**Information provided**
════

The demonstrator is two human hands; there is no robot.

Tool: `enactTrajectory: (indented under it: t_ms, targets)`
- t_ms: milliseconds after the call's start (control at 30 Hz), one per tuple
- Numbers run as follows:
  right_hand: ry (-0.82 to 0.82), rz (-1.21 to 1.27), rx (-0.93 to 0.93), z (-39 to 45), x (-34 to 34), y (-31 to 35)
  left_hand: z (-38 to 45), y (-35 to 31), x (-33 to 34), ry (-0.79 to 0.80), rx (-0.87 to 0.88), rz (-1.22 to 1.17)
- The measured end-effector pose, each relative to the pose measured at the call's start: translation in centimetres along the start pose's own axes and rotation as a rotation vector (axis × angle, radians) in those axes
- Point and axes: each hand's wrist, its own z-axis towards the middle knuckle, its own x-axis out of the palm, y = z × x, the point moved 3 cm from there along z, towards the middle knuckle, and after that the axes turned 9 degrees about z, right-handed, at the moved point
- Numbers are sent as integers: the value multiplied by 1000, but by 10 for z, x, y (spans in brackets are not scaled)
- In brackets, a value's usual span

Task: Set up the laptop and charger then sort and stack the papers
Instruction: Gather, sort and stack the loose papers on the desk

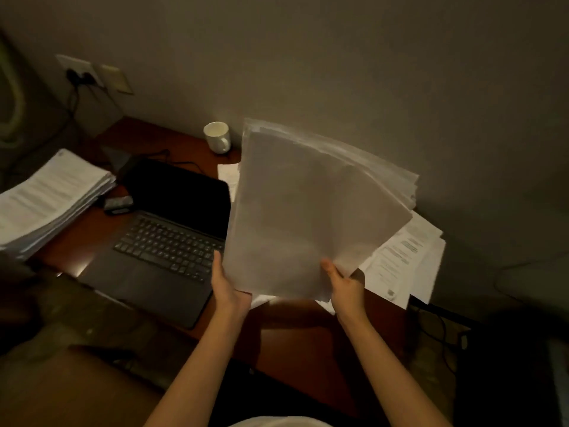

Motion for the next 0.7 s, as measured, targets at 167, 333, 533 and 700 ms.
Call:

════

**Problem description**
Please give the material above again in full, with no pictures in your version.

**Result of the task**
The demonstrator is two human hands; there is no robot.

Tool: `enactTrajectory: (indented under it: t_ms, targets)`
- t_ms: milliseconds after the call's start (control at 30 Hz), one per tuple
- Numbers run as follows:
  right_hand: ry (-0.82 to 0.82), rz (-1.21 to 1.27), rx (-0.93 to 0.93), z (-39 to 45), x (-34 to 34), y (-31 to 35)
  left_hand: z (-38 to 45), y (-35 to 31), x (-33 to 34), ry (-0.79 to 0.80), rx (-0.87 to 0.88), rz (-1.22 to 1.17)
- The measured end-effector pose, each relative to the pose measured at the call's start: translation in centimetres along the start pose's own axes and rotation as a rotation vector (axis × angle, radians) in those axes
- Point and axes: each hand's wrist, its own z-axis towards the middle knuckle, its own x-axis out of the palm, y = z × x, the point moved 3 cm from there along z, towards the middle knuckle, and after that the axes turned 9 degrees about z, right-handed, at the moved point
- Numbers are sent as integers: the value multiplied by 1000, but by 10 for z, x, y (spans in brackets are not scaled)
- In brackets, a value's usual span

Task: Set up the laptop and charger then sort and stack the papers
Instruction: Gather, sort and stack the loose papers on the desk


Motion for the next 0.7 s, as measured, targets at 167, 333, 533 and 700 ms.
Call:

This finishes the output.